**What the exercise asks**. From the line containing "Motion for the" to the last line of the listing below, repeat every line exactly, and output nothing else.

**Data below**.
———

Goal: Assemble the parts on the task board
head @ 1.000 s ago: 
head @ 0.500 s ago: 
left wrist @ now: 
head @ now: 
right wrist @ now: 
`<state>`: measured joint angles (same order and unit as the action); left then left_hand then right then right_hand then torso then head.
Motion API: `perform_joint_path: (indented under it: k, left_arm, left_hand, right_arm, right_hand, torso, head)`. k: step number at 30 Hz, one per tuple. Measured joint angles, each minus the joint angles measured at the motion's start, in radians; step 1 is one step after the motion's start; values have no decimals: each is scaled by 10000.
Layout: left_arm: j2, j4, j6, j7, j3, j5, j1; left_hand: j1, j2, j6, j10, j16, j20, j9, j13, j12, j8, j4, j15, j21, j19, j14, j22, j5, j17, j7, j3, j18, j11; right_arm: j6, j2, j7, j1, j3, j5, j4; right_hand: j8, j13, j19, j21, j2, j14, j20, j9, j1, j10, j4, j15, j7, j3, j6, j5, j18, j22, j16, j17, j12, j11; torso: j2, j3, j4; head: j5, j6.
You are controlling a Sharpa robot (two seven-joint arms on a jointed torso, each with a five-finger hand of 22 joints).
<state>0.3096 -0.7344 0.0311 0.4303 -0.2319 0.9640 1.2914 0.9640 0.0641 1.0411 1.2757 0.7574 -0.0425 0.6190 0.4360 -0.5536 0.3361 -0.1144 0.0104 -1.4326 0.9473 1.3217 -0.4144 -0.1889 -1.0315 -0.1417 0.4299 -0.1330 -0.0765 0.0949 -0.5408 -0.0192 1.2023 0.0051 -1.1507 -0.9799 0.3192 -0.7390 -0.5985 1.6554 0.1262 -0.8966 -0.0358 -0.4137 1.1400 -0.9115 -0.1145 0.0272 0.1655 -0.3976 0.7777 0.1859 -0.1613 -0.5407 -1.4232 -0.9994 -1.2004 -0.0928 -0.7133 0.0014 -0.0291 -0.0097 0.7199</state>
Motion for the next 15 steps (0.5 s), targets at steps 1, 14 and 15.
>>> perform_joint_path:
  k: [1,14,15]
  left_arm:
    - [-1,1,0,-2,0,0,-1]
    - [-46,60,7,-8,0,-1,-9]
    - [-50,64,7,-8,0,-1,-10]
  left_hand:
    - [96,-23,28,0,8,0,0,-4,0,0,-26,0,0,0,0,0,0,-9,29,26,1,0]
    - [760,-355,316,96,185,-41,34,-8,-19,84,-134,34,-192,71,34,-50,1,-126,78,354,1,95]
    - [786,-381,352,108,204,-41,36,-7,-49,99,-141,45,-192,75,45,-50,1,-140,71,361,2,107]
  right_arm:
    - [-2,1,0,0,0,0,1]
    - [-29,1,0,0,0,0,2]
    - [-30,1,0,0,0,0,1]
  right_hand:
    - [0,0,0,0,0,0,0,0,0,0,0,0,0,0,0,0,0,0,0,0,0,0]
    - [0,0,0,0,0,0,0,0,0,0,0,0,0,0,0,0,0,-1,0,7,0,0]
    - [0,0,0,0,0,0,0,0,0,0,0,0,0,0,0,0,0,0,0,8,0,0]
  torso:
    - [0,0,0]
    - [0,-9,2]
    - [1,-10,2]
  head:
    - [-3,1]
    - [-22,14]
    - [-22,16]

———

**Exercise solution**.
Motion for the next 15 steps (0.5 s), targets at steps 1, 14 and 15.
>>> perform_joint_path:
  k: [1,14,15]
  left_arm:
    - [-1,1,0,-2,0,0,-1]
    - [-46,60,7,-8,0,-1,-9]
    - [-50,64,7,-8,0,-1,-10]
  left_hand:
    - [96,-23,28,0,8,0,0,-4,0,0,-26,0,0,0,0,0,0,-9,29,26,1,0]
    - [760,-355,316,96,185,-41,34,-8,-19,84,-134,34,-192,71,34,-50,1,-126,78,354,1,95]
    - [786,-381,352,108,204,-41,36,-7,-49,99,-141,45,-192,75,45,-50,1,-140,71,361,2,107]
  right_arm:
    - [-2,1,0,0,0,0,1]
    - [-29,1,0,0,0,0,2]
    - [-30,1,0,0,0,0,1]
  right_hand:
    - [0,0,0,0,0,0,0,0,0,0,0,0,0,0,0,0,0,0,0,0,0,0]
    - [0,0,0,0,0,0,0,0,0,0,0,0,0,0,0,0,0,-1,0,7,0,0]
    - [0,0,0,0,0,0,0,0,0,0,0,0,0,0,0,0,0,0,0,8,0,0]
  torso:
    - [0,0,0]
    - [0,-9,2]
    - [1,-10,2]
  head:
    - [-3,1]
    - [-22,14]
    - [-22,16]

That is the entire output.